Once the pictures are removed, return each record below exactly as written.
———
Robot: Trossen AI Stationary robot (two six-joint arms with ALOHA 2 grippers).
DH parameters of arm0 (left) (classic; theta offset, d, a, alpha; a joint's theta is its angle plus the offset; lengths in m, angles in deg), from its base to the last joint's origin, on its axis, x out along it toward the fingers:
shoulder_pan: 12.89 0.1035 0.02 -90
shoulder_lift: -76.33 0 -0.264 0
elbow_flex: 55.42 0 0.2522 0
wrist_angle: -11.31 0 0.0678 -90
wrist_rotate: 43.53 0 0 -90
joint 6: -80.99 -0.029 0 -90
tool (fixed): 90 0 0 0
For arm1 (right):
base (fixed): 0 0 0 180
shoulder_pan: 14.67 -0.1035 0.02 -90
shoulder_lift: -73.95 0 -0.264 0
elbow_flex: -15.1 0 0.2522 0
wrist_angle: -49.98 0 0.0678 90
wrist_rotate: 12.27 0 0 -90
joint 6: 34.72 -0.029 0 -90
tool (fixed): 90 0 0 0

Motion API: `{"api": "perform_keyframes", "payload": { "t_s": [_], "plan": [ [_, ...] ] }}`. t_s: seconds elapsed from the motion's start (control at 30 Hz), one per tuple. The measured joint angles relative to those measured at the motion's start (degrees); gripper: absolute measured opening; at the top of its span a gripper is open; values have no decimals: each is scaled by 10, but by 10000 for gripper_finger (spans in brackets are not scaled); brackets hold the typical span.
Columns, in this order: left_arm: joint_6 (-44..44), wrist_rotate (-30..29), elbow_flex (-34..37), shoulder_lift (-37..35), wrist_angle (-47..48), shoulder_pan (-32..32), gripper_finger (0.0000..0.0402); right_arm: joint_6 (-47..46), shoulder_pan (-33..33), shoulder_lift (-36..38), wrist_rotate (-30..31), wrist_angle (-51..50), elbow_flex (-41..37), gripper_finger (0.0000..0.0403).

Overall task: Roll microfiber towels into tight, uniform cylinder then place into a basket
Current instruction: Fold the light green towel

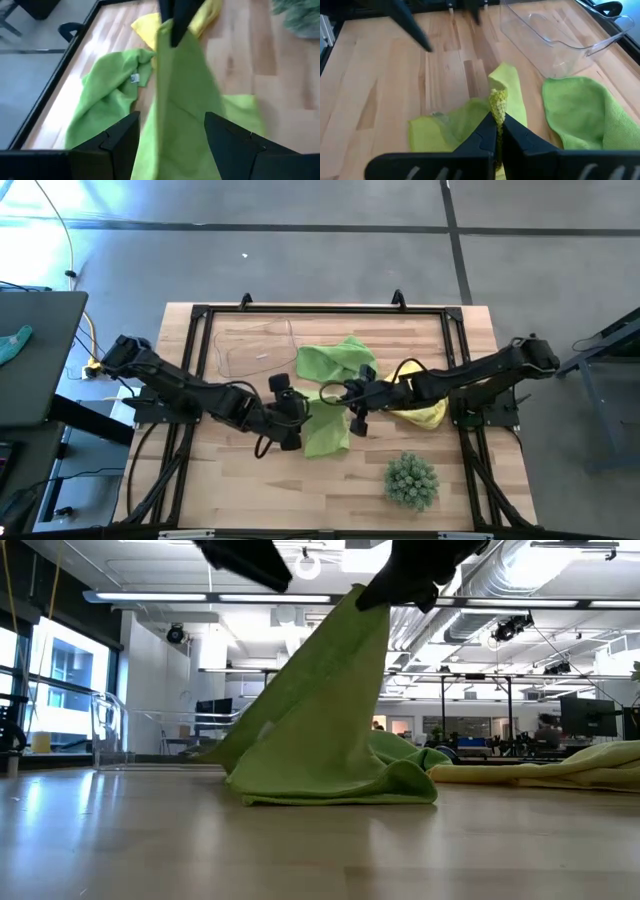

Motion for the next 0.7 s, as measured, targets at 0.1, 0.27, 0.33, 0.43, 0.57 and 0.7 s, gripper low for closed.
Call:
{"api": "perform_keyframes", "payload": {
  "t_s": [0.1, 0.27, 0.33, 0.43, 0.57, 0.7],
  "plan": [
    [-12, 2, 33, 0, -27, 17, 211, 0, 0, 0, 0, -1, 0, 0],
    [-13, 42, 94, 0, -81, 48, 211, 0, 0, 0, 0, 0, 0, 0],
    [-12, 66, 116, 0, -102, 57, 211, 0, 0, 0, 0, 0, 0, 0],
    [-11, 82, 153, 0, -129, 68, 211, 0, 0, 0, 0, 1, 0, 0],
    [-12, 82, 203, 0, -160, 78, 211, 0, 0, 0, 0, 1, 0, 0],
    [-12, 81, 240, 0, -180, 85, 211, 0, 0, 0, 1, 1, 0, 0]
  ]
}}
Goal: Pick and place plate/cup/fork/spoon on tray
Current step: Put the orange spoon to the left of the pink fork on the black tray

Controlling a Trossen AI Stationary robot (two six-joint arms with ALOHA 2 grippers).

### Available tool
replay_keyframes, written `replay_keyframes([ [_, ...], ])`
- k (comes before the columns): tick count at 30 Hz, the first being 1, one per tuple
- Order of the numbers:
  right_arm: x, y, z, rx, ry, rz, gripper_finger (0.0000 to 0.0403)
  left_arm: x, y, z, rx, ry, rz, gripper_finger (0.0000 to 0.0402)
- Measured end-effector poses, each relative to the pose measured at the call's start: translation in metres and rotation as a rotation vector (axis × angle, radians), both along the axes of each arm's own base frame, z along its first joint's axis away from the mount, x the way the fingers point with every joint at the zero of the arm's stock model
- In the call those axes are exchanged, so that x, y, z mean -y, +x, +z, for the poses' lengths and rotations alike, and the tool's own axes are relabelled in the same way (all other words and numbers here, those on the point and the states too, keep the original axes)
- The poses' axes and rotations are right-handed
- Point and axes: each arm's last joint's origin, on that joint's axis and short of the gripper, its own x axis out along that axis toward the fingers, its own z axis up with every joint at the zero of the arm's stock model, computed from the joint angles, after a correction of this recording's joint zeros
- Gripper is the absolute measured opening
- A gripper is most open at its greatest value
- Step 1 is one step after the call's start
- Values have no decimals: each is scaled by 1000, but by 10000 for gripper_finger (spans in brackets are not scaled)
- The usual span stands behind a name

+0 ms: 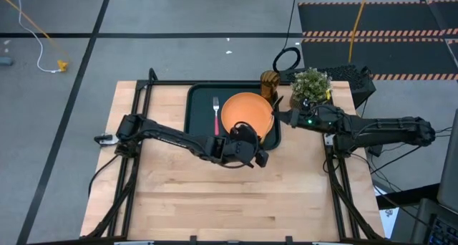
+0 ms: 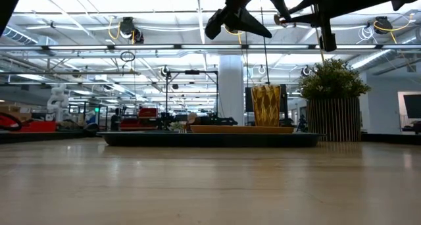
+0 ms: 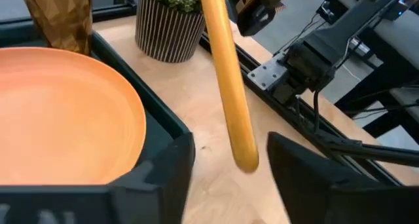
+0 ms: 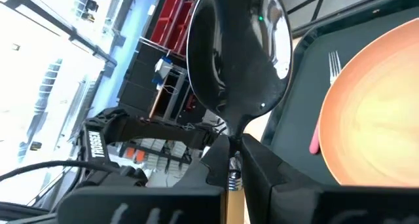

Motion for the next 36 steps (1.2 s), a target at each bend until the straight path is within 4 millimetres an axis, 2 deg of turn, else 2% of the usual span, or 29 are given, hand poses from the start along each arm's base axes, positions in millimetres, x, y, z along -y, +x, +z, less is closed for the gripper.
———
* **RESPONSE TO THIS EXERCISE**:
Robot: Trossen AI Stationary robot (two six-joint arms with ALOHA 2 grippers).
DH parameters of arm0 (left) (classic; theta offset, d, a, alpha; a joint's theta is its angle plus the offset; lengths in m, angles in deg), from its base to the last joint's origin, on its axis, x out along it toward the fingers:
shoulder_pan: 12.89 0.1035 0.02 -90
shoulder_lift: -76.33 0 -0.264 0
elbow_flex: 55.42 0 0.2522 0
wrist_angle: -11.31 0 0.0678 -90
wrist_rotate: 43.53 0 0 -90
joint 6: -80.99 -0.029 0 -90
tool (fixed): 90 0 0 0
For arm1 (right):
base (fixed): 0 0 0 180
shoulder_pan: 14.67 -0.1035 0.02 -90
shoulder_lift: -73.95 0 -0.264 0
elbow_flex: -15.1 0 0.2522 0
wrist_angle: -49.98 0 0.0678 90
wrist_rotate: 12.27 0 0 -90
joint 6: 34.72 -0.029 0 -90
tool (fixed): 90 0 0 0

Motion API: `{"api": "perform_keyframes", "payload": { "t_s": [_], "plan": [ [_, ...] ] }}`. t_s: seconds elapsed from the motion's start (control at 30 Hz), one per tuple. The measured joint angles relative to those measured at the motion's start (degrees); gripper: absolute measured opening; at the top of its span a gripper is open; values have no decimals: each is scaled by 10, but by 10000 for gripper_finger (spans in brackets are not scaled); brackets hold the typical span.
Columns, in this order: left_arm: joint_6 (-44..44), wrist_rotate (-30..29), elbow_flex (-34..37), shoulder_lift (-37..35), wrist_angle (-47..48), shoulder_pan (-32..32), gripper_finger (0.0000..0.0402); right_arm: joint_6 (-47..46), shoulder_pan (-33..33), shoulder_lift (-36..38), wrist_rotate (-30..31), wrist_angle (-51..50), elbow_flex (-41..37), gripper_finger (0.0000..0.0403).

Overall task: Roll microfiber towels into tight, uniform cylinder then place into a basket
Current instruction: Fold the light green towel


Motion for the next 0.7 s, as measured, targets at 0.1, 0.27, 0.33, 0.43, 0.57 and 0.7 s, gripper low for closed.
Call:
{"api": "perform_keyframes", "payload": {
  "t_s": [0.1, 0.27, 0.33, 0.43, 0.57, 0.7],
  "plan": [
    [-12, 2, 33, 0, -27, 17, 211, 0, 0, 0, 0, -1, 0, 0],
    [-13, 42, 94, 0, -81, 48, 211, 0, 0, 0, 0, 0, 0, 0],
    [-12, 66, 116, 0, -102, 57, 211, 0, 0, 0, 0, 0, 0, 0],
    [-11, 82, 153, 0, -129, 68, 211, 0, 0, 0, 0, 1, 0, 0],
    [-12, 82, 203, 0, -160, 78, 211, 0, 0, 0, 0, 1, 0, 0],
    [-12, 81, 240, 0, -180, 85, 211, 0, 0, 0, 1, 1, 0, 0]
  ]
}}
Goal: Pick and place plate/cup/fork/spoon on tray
Current step: Put the orange spoon to the left of the pink fork on the black tray

Controlling a Trossen AI Stationary robot (two six-joint arms with ALOHA 2 grippers).

### Available tool
replay_keyframes, written `replay_keyframes([ [_, ...], ])`
- k (comes before the columns): tick count at 30 Hz, the first being 1, one per tuple
- Order of the numbers:
  right_arm: x, y, z, rx, ry, rz, gripper_finger (0.0000 to 0.0403)
  left_arm: x, y, z, rx, ry, rz, gripper_finger (0.0000 to 0.0402)
- Measured end-effector poses, each relative to the pose measured at the call's start: translation in metres and rotation as a rotation vector (axis × angle, radians), both along the axes of each arm's own base frame, z along its first joint's axis away from the mount, x the way the fingers point with every joint at the zero of the arm's stock model
- In the call those axes are exchanged, so that x, y, z mean -y, +x, +z, for the poses' lengths and rotations alike, and the tool's own axes are relabelled in the same way (all other words and numbers here, those on the point and the states too, keep the original axes)
- The poses' axes and rotations are right-handed
- Point and axes: each arm's last joint's origin, on that joint's axis and short of the gripper, its own x axis out along that axis toward the fingers, its own z axis up with every joint at the zero of the arm's stock model, computed from the joint angles, after a correction of this recording's joint zeros
- Gripper is the absolute measured opening
- A gripper is most open at its greatest value
- Step 1 is one step after the call's start
- Values have no decimals: each is scaled by 1000, but by 10000 for gripper_finger (spans in brackets are not scaled)
- The usual span stands behind a name

+0 ms: 
+0 ms: 
+0 ms: 
+0 ms: 

Motion for the next 36 steps (1.2 s), a target at each bend until the straight path is within 4 millimetres an axis, 2 deg of turn, else 2% of the usual span, or 29 are given, hand poses from the start along each arm's base axes, positions in millimetres, x, y, z along -y, +x, +z, less is closed for the gripper.

The requested output has been given in full.